TheSporting News, which runs on Treesaver, has pushed the idea another step. The publisher offered sponsorship deals to advertisers such as Toyota and AT&T. Sponsors get prime positions, including “inside covers,” bumpers between big stories, a sprinkling of partial-page ads to provide immediate editorial adjacency, and branded features like scoreboards

The Sporting News cover, followed by an interactive ad for Toyata
The cover of The Sporting News app, is followed by an interactive “inside cover ad.”


Now with with 250,000 downloads, the daily magazine has plenty of positions with as many as 1,500 pages a day (if a reader orders up coverage of every league and every team). But they carefully limit the sponsorship avails so that readers are sure to see the ads. The result is a scalable model that may actually turn digital publishing into profitable business.

A spot ad for Toyota in SN, linking to an iPad-ready web page
An inside page, with a spot for Toyota that links to an iPad-friendly web page. Note the big honking “Back” button.


The key is that sponsors can do more than they can in print. Readers can click buttons that changed the colors of a new car without turning pages. In a recent issue of Huffington, Toyota ran a game. I didn’t bother playing it, but it was a cheerful addition to the magazine, which is one of the best converted print magazines, except that they don’t bother to print it first.

At the simplest level, advertisers just include a big button that links to an iPad-friendly web page.

As the model gets traction, sponsors are building mini apps purposefully designed for the iPad—or are fully responsive. For example, the Toyota ads in The Sporting News iPad app look fine on phones—and laptops. (You can see the publication outside of the iPad, here.)

This is the digital equivalent of bind-in ad sections. The payoff is a shopping cart at the end of the insert.

The New York Times app is showing off a mini app from Charles Schwab. Still sparsely coated with paying ads, the Times has sold Schwab multiple app positions including spots—over several days or weeks.

A storyboard, with a Times page leading to a full-page for Schwab that is linked to financial advice mini app.
This friendly mini app for Charles Schwab, can lead a reader right into a branch office.

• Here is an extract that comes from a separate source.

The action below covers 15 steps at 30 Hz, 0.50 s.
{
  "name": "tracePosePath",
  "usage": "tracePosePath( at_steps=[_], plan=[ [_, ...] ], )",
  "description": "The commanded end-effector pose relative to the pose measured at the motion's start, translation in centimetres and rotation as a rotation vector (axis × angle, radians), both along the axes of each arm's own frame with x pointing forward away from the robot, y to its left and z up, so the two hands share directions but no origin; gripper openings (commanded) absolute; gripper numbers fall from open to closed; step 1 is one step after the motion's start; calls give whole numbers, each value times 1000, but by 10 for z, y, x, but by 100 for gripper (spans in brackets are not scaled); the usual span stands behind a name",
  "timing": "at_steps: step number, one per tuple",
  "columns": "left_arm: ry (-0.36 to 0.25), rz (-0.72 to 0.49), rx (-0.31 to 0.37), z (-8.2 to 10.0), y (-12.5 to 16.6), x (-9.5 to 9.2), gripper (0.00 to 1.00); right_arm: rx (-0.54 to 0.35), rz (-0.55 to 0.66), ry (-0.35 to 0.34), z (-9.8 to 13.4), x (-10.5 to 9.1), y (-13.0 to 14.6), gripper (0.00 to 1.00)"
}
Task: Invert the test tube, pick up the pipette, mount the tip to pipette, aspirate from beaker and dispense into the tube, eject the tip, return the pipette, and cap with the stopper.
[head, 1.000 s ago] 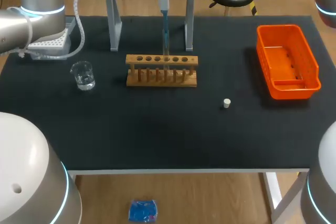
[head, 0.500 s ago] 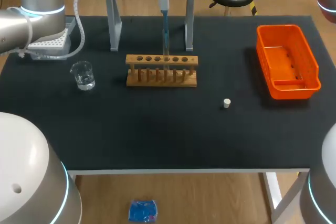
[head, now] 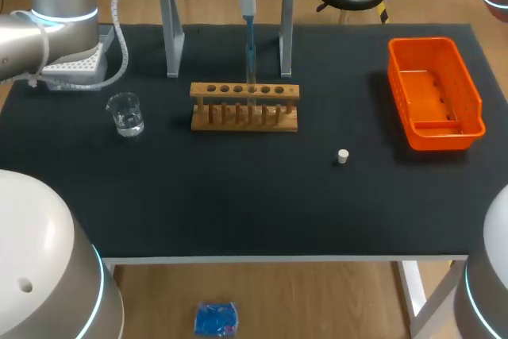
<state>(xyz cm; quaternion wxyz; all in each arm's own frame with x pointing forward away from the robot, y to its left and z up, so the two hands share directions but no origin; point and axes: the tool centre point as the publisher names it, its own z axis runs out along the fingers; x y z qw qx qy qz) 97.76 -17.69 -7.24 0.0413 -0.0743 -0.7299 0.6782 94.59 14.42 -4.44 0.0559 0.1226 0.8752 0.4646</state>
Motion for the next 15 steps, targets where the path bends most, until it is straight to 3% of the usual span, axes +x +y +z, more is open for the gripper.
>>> tracePosePath(
  at_steps=[1,15],
  plan=[
    [-2,3,-2,0,0,-1,0,-5,-8,6,9,-4,3,2],
    [-2,3,-2,0,0,-1,0,-2,-50,97,28,12,42,0]
  ],
)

There are some rough spots in getting sponsorship packages to work. The Times, suffers from a bad combination of too few templates and too few ads. The result are some awkward pages. For example, you often see a story where a single picture is jammed up above a house ad you’ve seen a dozen times before—today. This layout in the Times ended with a partial text page. With no premium on space, it would have been easy to enlarge the photo on the second page—and kill one of the house ads. When you look at the story overall, you wonder why they can’t write some rules into the code that (1) doesn’t crowd the art, and (2) doesn’t allow filler ads to be endless repeated.

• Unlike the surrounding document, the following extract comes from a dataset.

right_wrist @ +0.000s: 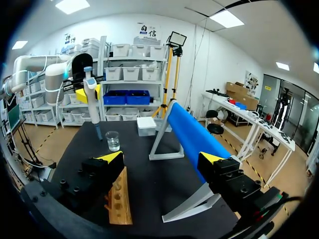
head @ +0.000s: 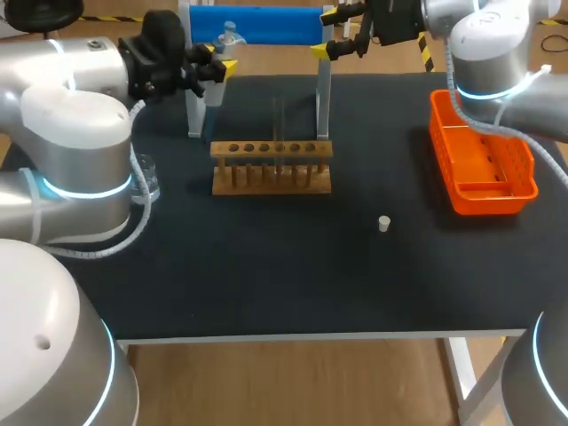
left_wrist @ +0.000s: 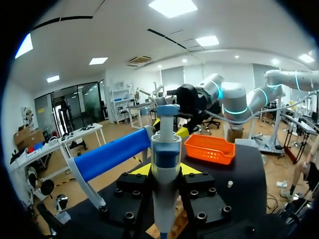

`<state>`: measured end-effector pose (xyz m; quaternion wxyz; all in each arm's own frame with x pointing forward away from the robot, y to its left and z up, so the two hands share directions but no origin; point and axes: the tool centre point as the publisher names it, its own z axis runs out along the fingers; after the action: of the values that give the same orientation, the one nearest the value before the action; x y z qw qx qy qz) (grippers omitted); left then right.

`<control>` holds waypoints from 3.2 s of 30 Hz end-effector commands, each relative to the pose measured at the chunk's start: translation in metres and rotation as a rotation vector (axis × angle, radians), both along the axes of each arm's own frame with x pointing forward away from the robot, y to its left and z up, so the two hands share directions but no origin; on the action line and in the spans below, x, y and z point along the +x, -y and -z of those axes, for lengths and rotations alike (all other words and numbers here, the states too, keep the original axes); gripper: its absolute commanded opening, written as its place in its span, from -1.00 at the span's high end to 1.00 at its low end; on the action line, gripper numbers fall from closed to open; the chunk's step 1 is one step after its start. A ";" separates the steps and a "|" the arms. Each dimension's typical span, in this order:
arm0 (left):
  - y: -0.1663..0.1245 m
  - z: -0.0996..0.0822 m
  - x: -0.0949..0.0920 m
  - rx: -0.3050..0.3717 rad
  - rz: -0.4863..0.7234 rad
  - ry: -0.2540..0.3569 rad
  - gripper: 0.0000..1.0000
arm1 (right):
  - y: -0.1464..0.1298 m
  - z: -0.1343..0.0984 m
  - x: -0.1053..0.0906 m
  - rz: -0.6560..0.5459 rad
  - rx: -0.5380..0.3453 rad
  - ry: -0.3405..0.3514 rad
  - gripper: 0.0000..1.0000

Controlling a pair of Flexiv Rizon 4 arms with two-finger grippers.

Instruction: Invert the test tube, pick up the pipette, mount the tip to pipette, aspirate from beaker and dispense into the tube, eject the tip, return the pipette, and cap with the stopper.

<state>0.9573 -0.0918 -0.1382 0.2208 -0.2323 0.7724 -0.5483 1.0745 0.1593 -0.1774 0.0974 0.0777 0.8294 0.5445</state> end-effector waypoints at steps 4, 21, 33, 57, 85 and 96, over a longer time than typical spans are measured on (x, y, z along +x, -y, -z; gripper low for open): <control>0.018 0.012 0.029 0.023 -0.052 -0.013 1.00 | 0.001 -0.001 0.000 -0.002 -0.001 -0.001 -1.00; 0.004 0.018 0.080 0.025 -0.200 -0.025 1.00 | 0.001 -0.001 0.000 -0.002 -0.001 -0.001 -1.00; -0.020 0.013 0.108 0.022 -0.288 -0.011 1.00 | 0.001 -0.001 0.000 -0.002 -0.001 -0.001 -1.00; -0.037 0.023 0.151 0.037 -0.412 -0.046 1.00 | 0.001 -0.001 0.000 -0.002 -0.001 -0.001 -1.00; -0.049 0.032 0.182 0.098 -0.583 -0.141 1.00 | 0.001 -0.001 0.000 -0.002 -0.001 -0.001 -1.00; -0.050 0.037 0.188 0.147 -0.616 -0.218 1.00 | 0.001 -0.001 0.000 -0.002 -0.001 -0.001 -1.00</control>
<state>1.1418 -0.0380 -0.1792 0.3231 -0.4825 0.7108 -0.3970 1.0744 0.1593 -0.1774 0.0976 0.0778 0.8294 0.5445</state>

Often the house ads run above the text—which in the old days was against the law.

I can’t complain too loudly about this situation, since a very similar page shows up in The Sporting News, and for the same reason—not enough templates, too few rules. Above, you may have noted a Toyota spot in SN that is placed above an editorial picture and text. This is just wrong.

But these details can be worked out. The important thing is to see sponsorship emerging in a number of iPad publications. The strategy avoids the unreadable jumble of the content web and create new opportunities for advertisers to connect with customers.Scarcity is key. But the big win is that shopping cart at the end of the mini app.

We have a new chance to make digital advertising work for readers—as well as publishers and advertisers. Let’s not blow it this time!